= Aim of the exercise =
Among the entries below, find the lines that hold the word "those" and report them.

────────────────────

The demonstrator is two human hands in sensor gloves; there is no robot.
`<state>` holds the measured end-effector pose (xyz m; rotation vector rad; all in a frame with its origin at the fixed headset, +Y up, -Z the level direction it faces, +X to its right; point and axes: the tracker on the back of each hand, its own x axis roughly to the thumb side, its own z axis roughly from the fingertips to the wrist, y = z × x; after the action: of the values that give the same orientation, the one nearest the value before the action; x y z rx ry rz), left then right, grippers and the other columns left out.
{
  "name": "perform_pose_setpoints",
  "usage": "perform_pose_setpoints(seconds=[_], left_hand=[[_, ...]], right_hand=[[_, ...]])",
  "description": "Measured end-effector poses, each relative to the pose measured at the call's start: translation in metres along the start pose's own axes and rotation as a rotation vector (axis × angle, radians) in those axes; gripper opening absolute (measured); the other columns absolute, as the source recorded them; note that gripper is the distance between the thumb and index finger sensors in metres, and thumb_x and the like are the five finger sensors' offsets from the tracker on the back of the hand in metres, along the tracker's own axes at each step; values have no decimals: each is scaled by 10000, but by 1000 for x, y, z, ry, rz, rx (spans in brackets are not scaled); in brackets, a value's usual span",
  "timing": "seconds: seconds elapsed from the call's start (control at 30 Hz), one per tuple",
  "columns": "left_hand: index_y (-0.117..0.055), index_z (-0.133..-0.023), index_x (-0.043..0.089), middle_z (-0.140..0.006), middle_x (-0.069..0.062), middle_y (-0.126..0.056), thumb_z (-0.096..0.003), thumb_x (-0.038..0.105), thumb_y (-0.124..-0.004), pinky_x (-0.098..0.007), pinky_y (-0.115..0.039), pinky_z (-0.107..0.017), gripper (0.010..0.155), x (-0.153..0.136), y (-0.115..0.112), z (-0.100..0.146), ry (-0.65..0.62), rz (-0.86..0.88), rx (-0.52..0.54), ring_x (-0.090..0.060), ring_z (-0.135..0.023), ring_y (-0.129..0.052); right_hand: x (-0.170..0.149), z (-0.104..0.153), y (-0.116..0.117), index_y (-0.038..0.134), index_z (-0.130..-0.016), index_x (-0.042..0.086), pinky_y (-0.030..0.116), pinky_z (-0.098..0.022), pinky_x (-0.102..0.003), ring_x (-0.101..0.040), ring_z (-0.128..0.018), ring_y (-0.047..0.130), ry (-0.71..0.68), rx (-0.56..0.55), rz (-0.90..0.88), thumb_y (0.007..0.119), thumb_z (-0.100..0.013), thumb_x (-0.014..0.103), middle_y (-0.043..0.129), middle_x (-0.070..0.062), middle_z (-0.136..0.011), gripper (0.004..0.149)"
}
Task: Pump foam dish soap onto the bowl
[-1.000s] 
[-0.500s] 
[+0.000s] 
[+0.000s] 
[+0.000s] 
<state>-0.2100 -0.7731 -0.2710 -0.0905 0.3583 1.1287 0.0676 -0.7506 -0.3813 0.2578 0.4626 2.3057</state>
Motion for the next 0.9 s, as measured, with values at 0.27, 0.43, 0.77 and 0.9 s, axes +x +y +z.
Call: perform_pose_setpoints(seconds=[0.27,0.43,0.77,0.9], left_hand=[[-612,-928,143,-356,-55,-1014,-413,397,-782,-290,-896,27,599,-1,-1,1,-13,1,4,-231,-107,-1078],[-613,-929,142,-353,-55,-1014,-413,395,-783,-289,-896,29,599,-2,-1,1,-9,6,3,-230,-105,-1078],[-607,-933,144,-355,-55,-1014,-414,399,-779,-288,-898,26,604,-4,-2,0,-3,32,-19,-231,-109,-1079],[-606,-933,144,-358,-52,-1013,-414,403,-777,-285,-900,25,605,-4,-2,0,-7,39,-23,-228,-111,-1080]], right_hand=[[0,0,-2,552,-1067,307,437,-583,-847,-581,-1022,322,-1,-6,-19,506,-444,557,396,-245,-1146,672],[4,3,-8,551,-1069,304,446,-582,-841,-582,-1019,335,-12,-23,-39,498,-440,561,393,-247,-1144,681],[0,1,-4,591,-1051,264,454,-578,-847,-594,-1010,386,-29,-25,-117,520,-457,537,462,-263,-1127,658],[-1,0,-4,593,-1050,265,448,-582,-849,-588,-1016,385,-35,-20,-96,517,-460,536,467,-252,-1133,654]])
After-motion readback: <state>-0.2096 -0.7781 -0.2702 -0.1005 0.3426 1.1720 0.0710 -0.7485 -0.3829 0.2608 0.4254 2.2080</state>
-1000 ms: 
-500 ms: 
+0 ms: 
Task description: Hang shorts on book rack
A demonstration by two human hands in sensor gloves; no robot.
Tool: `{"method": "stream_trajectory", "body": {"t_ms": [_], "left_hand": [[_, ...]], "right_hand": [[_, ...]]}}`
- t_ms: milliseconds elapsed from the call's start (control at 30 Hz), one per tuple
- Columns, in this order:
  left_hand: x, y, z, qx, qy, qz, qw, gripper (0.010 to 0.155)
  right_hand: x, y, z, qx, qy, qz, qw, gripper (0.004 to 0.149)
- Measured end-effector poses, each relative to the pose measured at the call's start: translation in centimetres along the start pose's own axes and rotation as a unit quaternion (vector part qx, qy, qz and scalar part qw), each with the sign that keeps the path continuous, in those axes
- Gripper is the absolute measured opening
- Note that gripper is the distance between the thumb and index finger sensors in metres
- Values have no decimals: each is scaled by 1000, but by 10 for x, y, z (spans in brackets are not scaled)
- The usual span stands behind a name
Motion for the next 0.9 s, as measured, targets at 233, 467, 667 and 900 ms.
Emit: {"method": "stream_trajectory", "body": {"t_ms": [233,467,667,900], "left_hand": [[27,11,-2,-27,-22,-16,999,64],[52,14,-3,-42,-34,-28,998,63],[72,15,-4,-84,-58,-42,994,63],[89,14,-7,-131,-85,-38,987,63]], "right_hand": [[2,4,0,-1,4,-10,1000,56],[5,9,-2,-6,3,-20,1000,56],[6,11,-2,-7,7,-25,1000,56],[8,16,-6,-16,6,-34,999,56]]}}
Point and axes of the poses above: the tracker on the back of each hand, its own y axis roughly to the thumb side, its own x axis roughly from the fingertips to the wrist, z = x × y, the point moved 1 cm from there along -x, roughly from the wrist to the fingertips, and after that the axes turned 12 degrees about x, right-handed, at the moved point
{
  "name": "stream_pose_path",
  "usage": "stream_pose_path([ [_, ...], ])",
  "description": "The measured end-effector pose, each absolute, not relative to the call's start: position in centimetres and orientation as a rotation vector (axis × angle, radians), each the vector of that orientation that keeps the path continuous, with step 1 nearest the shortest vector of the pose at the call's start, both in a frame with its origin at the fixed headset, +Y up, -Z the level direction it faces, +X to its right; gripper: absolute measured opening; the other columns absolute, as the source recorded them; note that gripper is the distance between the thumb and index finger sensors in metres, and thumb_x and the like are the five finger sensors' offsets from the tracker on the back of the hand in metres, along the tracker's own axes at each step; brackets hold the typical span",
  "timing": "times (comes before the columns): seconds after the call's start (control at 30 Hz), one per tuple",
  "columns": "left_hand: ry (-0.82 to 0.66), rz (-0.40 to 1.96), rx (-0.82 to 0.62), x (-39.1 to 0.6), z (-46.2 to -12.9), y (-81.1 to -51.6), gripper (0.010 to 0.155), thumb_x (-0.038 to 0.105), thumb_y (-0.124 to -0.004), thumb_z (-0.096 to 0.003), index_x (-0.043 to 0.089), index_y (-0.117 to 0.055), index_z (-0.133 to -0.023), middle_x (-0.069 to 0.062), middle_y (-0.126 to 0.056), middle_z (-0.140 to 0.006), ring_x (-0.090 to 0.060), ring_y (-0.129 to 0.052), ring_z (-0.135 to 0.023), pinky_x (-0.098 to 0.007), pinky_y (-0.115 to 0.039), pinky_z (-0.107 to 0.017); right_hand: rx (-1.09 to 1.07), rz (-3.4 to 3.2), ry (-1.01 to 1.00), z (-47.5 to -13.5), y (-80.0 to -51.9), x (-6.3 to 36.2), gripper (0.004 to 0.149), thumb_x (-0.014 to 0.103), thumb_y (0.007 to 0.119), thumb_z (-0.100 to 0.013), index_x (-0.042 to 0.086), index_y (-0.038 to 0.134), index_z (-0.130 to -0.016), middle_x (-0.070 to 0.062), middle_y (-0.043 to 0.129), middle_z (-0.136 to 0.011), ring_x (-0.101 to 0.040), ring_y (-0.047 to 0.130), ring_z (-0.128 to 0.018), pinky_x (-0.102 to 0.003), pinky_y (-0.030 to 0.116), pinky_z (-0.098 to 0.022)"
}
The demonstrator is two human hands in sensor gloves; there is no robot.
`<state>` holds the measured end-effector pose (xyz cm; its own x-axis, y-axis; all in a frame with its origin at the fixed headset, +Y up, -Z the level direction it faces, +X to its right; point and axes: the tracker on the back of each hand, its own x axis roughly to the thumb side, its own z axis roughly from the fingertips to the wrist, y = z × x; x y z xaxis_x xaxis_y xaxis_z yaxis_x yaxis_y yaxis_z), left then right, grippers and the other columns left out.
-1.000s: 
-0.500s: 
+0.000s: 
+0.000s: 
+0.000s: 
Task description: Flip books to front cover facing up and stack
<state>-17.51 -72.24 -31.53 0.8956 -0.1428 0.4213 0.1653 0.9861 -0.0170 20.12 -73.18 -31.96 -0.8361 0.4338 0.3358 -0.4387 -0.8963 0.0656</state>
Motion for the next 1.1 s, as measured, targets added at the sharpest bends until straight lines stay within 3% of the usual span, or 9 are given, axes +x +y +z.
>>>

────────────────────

= Final answer =
  "description": "Measured end-effector poses, each relative to the pose measured at the call's start: translation in metres along the start pose's own axes and rotation as a rotation vector (axis × angle, radians) in those axes; gripper opening absolute (measured); the other columns absolute, as the source recorded them; note that gripper is the distance between the thumb and index finger sensors in metres, and thumb_x and the like are the five finger sensors' offsets from the tracker on the back of the hand in metres, along the tracker's own axes at each step; values have no decimals: each is scaled by 10000, but by 1000 for x, y, z, ry, rz, rx (spans in brackets are not scaled); in brackets, a value's usual span",
- Measured end-effector poses, each relative to the pose measured at the call's start: translation in centimetres along the start pose's own axes and rotation as a unit quaternion (vector part qx, qy, qz and scalar part qw), each with the sign that keeps the path continuous, in those axes

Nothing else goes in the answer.